▶ [Required work] Leave the images out and write out each entry exactly as shown.
......
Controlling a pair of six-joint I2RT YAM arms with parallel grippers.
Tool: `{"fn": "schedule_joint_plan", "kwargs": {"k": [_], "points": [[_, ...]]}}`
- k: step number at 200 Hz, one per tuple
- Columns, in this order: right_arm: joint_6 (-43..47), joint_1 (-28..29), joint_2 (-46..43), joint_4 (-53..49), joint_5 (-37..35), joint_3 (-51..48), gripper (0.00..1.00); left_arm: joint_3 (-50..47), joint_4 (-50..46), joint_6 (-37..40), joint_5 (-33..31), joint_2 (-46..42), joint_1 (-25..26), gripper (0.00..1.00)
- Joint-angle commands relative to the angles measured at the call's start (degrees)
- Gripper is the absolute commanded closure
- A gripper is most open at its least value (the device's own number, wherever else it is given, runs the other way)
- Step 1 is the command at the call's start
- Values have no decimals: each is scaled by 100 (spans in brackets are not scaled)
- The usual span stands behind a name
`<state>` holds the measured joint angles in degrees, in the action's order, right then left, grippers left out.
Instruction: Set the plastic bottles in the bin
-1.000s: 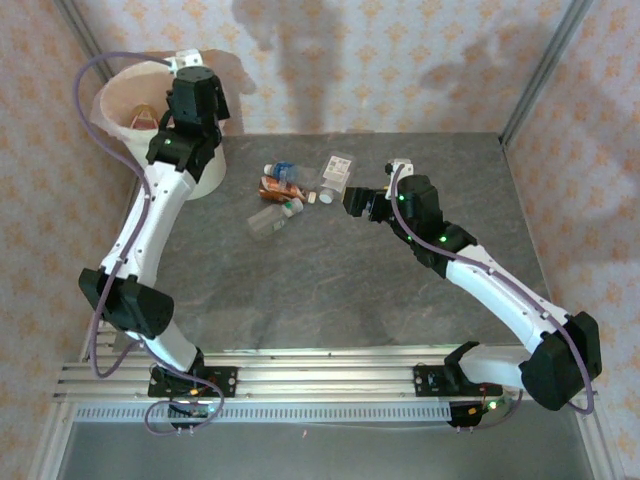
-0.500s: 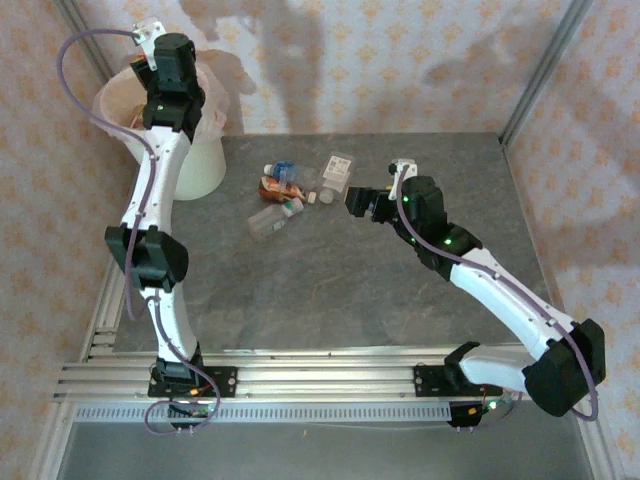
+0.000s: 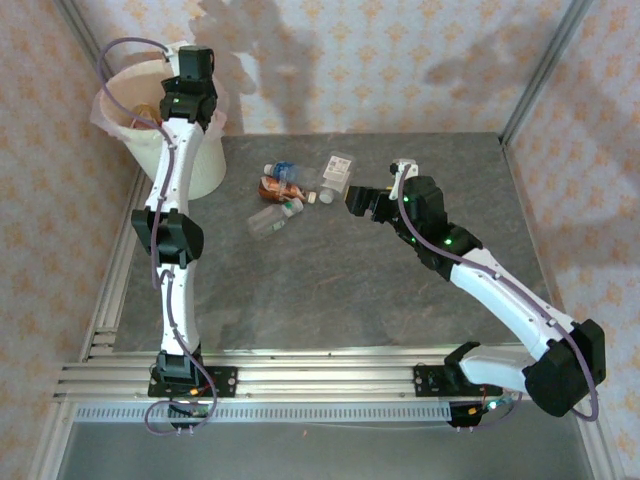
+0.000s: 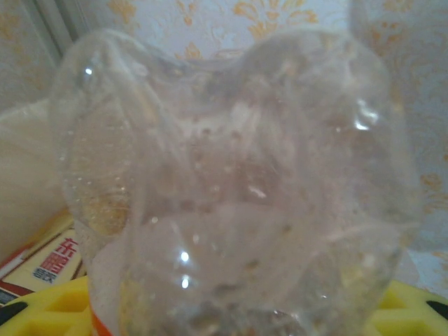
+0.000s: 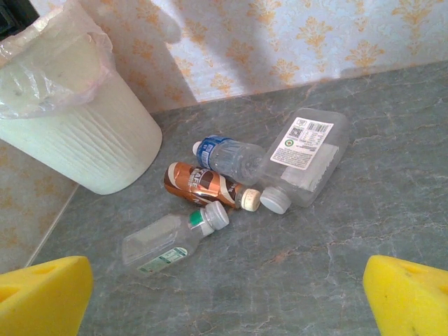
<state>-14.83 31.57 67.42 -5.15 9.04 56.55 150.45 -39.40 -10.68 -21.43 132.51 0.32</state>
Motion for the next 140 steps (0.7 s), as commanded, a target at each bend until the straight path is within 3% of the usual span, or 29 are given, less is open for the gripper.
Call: {"fn": "schedule_joint_plan", "kwargs": {"k": [1,58,95,140], "points": [[-91,35,-46,48,-3,-50,1,30,-460,-610,241,-221,-54,43],[-99,33,13,61,43,-22,1,-108,-736,-1262,791,-467,-69,43],[-119,33,16,49,89,4,1,-109,-501,-1341,1110,-431,-70,15],[-88,38,8,-18,62,9,1,373,-532,-1287,1155,-343,-67,0]]}}
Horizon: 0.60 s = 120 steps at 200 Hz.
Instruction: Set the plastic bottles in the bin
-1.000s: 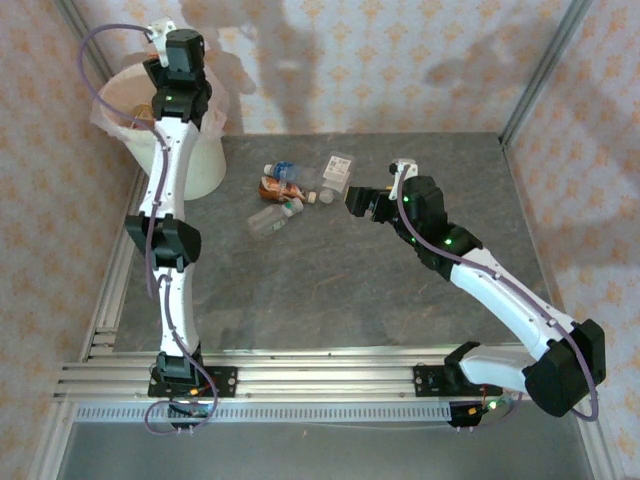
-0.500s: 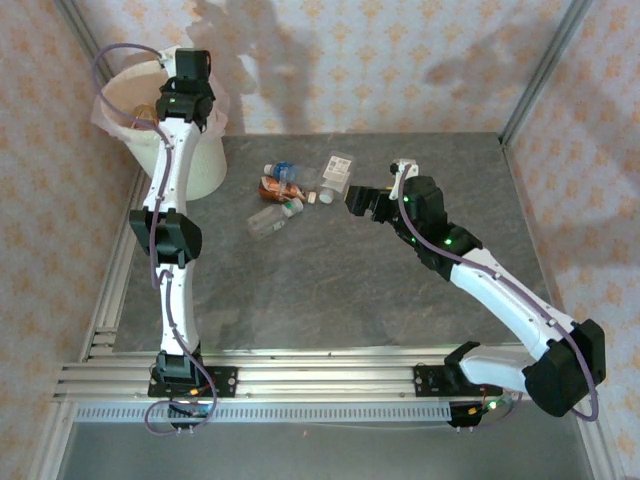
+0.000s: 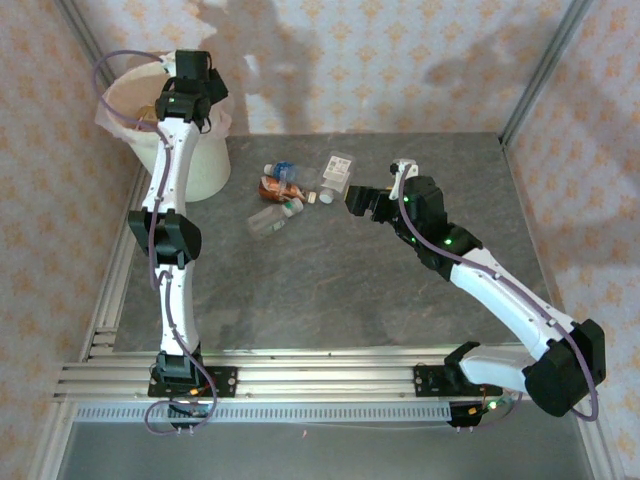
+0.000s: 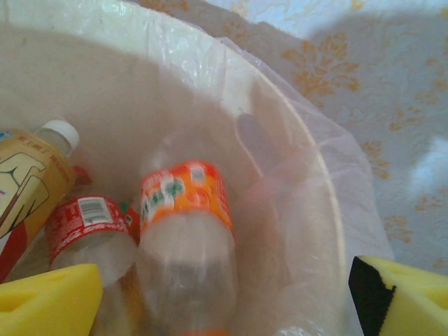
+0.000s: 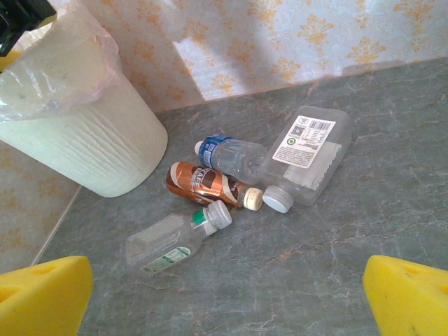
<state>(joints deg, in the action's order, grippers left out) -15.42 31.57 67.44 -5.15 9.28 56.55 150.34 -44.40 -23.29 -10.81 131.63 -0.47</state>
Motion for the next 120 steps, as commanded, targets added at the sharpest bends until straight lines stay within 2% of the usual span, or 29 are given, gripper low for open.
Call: {"fn": "schedule_joint_plan", "kwargs": {"k": [1,54,92,120], "points": [[-26,35,10,-20,38,7,1,387,-28,-22,90,-258,12,0],[-131,33,163,-12,-188,6,1,331,105,44,544,-621,17,0],[-703,34,482,-394,-1144,207,1,56,160,3,937,-984,76,0],[-791,34,939,-1009,-1459,634,1,-598,228,222,1092,-1570,410,0]]}}
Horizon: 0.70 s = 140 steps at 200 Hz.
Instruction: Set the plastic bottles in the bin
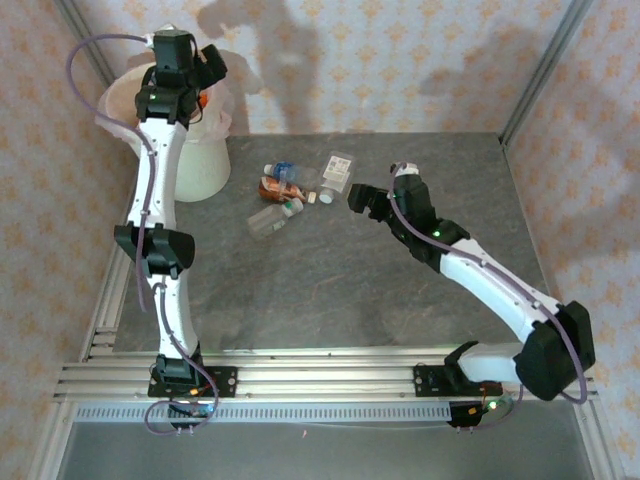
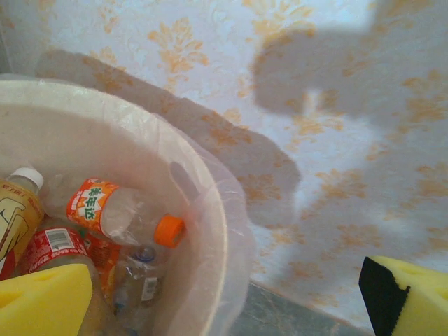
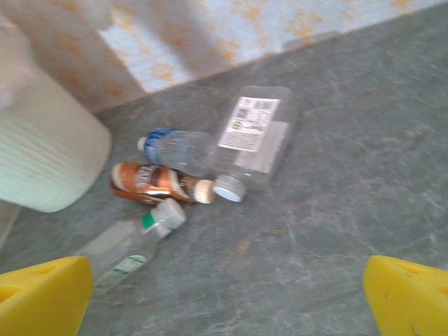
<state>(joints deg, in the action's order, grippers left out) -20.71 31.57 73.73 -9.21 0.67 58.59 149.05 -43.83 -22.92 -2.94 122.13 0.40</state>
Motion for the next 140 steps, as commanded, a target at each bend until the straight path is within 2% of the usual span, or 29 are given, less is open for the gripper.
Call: {"fn": "schedule_joint_plan", "kwargs": {"k": [1,23,39,53,67,83,92,115,140], "points": [[-264,33,322,-614,-605,446,1,-506,181,206,308,-646,343,0],[-391,38,565,-846,-761,659,1,-1651,527,753,218,-1489,945,0],[-452,29,644,-837,-901,691,1,-2489,646,1102,-292,-1962,1442,0],[-458,24,696,-859,-945,751,1,-3061,620,1435,-46,-2221,1716,0],[-401,18,744,-878,-919,819,1,-3178,-5,1703,243,-2215,1914,0],[-337,16,781,-918,-928,881,1,-3519,-443,1804,-368,-2192,2179,0],[-303,8,790,-924,-914,895,1,-3868,-476,1932,-492,-2233,2268,0],[-269,11,792,-962,-884,917,1,-4457,-736,2312,-165,-2157,2348,0],[-262,8,786,-971,-888,904,1,-4475,-1414,3022,-172,-1637,2400,0]]}}
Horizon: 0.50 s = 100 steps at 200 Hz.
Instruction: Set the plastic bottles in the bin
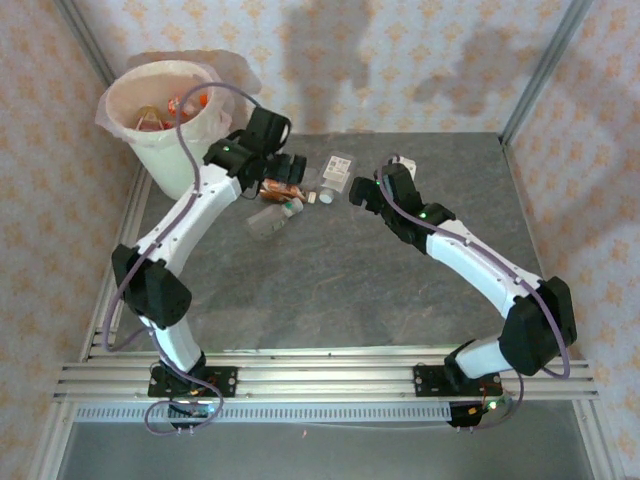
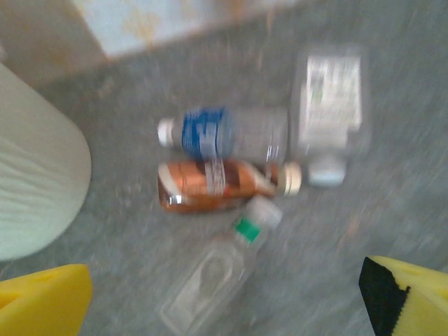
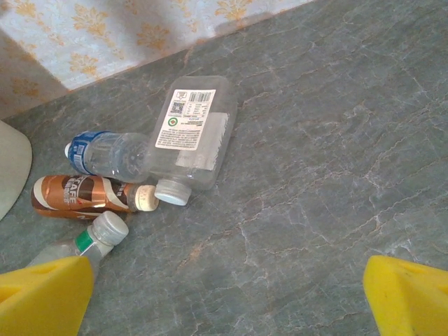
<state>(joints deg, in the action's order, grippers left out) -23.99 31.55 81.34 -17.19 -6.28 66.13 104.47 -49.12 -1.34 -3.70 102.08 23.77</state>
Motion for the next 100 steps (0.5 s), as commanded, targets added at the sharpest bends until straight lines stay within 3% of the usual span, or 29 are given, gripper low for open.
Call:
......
▶ [Result below]
Controlling a pair of six-joint I2RT YAM arms with parallel grippers.
Tool: `{"fn": "schedule_joint_plan", "kwargs": {"k": [_], "points": [[_, ...]]}}`
- k: step number at 200 Hz, one per tuple
- Columns, in this order: right_arm: joint_6 (-43..47), joint_1 (-28..29), joint_2 (-46..43), joint_4 (-53..49), joint_5 (-37..35), joint_3 (-51..48), gripper (0.00..1.00); left_arm: joint_3 (-50..47), joint_4 (-50..46), joint_6 (-37..40), joint_5 (-33..31), joint_2 (-46..42), joint_1 (-25..26), gripper (0.00..1.00)
- Joint-angle commands relative to the angles measured at the call's start (degrees)
- Gripper is the absolute commanded closure
- A gripper is most open at its least value (the device's own number, wherever else it is given, runs the other way)
- Step 1 is the command at the call's start
- Values have no decimals: each is scaled by 100 (spans in brackets are not scaled)
- The usual span stands behind a name
`<state>` holds the measured joint angles in degrees, in the action's order, right then left, grippers left out.
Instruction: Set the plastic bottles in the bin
-1.000s: 
-0.500s: 
+0.000s: 
+0.000s: 
+0.000s: 
<state>-14.83 31.57 67.42 -5.15 9.04 56.55 150.45 -39.40 -10.68 -21.43 132.51 0.32</state>
Motion for the next 140 steps (0.7 s), as commanded, a target at each bend until the straight path is within 3% of the usual span, or 29 are given, less is open for the gripper.
Call: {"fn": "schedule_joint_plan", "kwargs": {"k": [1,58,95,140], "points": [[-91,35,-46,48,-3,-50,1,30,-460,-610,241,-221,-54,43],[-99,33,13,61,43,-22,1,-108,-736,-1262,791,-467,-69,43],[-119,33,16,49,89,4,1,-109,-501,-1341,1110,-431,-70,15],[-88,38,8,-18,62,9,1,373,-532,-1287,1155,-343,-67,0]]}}
Horizon: 0.60 s = 120 steps at 200 Hz.
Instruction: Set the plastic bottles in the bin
-1.000s: 
-0.500s: 
+0.000s: 
+0.000s: 
+0.000s: 
<state>(joints deg, in the action's order, grippers left out) -15.42 31.57 67.44 -5.15 9.28 56.55 150.34 -44.40 -23.29 -10.81 131.63 -0.47</state>
Motion for the next 120 steps, as commanded, targets added at the sharpest bends until straight lines stay within 2% of the usual span, or 29 are given, gripper low for open.
Call: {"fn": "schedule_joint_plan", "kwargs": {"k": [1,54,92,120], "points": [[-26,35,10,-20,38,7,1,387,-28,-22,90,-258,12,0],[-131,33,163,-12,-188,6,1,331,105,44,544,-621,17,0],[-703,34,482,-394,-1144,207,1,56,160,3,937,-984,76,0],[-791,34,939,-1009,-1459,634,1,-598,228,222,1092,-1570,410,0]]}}
Horizon: 0.70 s = 140 steps at 200 Hz.
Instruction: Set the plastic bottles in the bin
<state>(joints deg, in the action's order, grippers left out) -20.71 31.57 73.73 -9.21 0.67 58.59 149.05 -43.83 -22.92 -2.94 122.13 0.40</state>
Motion for the next 140 steps, as commanded, a target at each bend until the straight path is within 2% of the usual span, or 29 are given, less is open for the gripper.
Call: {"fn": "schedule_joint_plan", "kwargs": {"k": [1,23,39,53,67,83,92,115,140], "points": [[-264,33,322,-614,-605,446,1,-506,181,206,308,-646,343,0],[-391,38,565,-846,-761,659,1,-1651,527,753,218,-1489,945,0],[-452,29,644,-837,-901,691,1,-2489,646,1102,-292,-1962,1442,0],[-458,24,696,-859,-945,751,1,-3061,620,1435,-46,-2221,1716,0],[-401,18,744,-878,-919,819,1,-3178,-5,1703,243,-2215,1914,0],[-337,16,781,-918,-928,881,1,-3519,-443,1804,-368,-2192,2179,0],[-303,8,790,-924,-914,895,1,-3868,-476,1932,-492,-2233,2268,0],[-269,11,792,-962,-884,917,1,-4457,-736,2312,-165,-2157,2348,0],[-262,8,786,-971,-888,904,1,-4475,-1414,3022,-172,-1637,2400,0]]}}
Horizon: 0.50 s = 100 steps at 200 Hz.
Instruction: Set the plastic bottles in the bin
<state>(joints deg, in the action's order, grippers left out) -23.99 31.55 81.34 -17.19 -6.28 66.13 104.47 -49.12 -1.34 -3.70 102.08 23.77</state>
Motion for the next 100 steps (0.5 s), as commanded, targets added at the sharpest bends until straight lines stay within 3% of the usual span, or 29 are given, gripper low for open.
Call:

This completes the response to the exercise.